Trying to sell a PHP compiler is a very bad business plan. In fact, trying to
sell any compiler is a very bad business plan, because you're basically
competing with free. You have to compete against OSS with massive communities
(like gcc) or against deep pockets (like Visual Studio) or against reference
implementations (like the OSS PHP engine).

Imagine trying to sell a PHP compiler. You can try to get wide community
adoption and sell bottom-up. Good luck with that, the PHP community is not
that interested in tools. So you can try to sell top-down to enterprises with
slow PHP problems. Very few companies have slow PHP problems, and those that
do could just use HHVM.

For 30 years, commercial lisp engines, C++ compilers, Java VMs, and tons of
similar things have all been commercially unsuccessful (though not all failed
outright). A PHP engine will have to compete with with Facebook's HHVM (OSS +
deep pockets), against the Zend engine (community adoption + reference
implementation) and against Zend corp (a known and established quantity in the
space).

I spent a bit of time in compiler research and met with tons of compiler
companies at events. One of them said that they couldn't think of any compiler
company that didnt make its money off consulting, and that worse, about 85% of
them made their money off a single client.

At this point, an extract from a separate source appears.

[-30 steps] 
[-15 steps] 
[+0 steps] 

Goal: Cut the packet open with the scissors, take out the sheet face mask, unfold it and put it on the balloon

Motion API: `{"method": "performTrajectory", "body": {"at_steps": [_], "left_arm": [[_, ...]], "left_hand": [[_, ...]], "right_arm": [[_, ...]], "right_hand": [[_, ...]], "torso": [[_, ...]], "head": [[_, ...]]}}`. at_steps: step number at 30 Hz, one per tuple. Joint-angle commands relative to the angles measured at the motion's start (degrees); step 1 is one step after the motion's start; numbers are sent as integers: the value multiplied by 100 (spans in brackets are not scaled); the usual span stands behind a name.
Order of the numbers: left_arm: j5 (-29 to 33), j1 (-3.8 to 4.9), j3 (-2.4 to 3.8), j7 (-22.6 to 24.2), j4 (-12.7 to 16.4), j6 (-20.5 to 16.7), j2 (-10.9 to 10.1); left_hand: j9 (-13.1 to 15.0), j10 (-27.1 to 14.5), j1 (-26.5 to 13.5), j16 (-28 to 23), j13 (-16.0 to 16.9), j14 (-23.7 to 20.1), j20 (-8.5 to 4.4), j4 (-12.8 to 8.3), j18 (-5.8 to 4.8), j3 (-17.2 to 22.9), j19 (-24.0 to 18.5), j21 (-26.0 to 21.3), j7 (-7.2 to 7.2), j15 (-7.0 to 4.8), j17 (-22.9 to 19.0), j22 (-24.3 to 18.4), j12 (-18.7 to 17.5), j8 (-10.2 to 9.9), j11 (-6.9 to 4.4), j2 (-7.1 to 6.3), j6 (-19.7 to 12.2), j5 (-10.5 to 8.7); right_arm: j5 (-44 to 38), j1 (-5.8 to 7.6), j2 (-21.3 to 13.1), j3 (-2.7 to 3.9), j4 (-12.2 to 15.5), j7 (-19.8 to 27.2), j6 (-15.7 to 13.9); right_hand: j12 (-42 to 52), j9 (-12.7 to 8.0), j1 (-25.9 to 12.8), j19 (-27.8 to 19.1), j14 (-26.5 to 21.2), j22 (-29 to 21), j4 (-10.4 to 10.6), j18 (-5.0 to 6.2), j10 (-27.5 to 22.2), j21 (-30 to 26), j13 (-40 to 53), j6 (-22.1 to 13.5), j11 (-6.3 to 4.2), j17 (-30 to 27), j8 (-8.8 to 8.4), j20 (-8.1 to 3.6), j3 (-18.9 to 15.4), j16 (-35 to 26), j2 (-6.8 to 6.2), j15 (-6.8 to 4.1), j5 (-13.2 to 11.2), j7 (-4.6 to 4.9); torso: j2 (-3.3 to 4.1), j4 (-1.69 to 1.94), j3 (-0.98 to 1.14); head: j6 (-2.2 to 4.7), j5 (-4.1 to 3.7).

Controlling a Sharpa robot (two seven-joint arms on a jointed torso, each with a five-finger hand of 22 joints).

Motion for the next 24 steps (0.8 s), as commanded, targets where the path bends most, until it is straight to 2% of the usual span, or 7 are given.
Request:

Quick, name a successful compiler company! There aren't too many and they
weren't that famous. There is Coverity in the closely related static analysis
space, that sold for $375m. There is Cilk that sold to intel for $100m.
Dredging my memory there's companies like Anamorphic which was acquihired by
Sun in 97 to work on Java.

You're almost better off being a HHVM consultancy than building a competing
compiler and ending up having to innovate on the product as well as providing
consulting.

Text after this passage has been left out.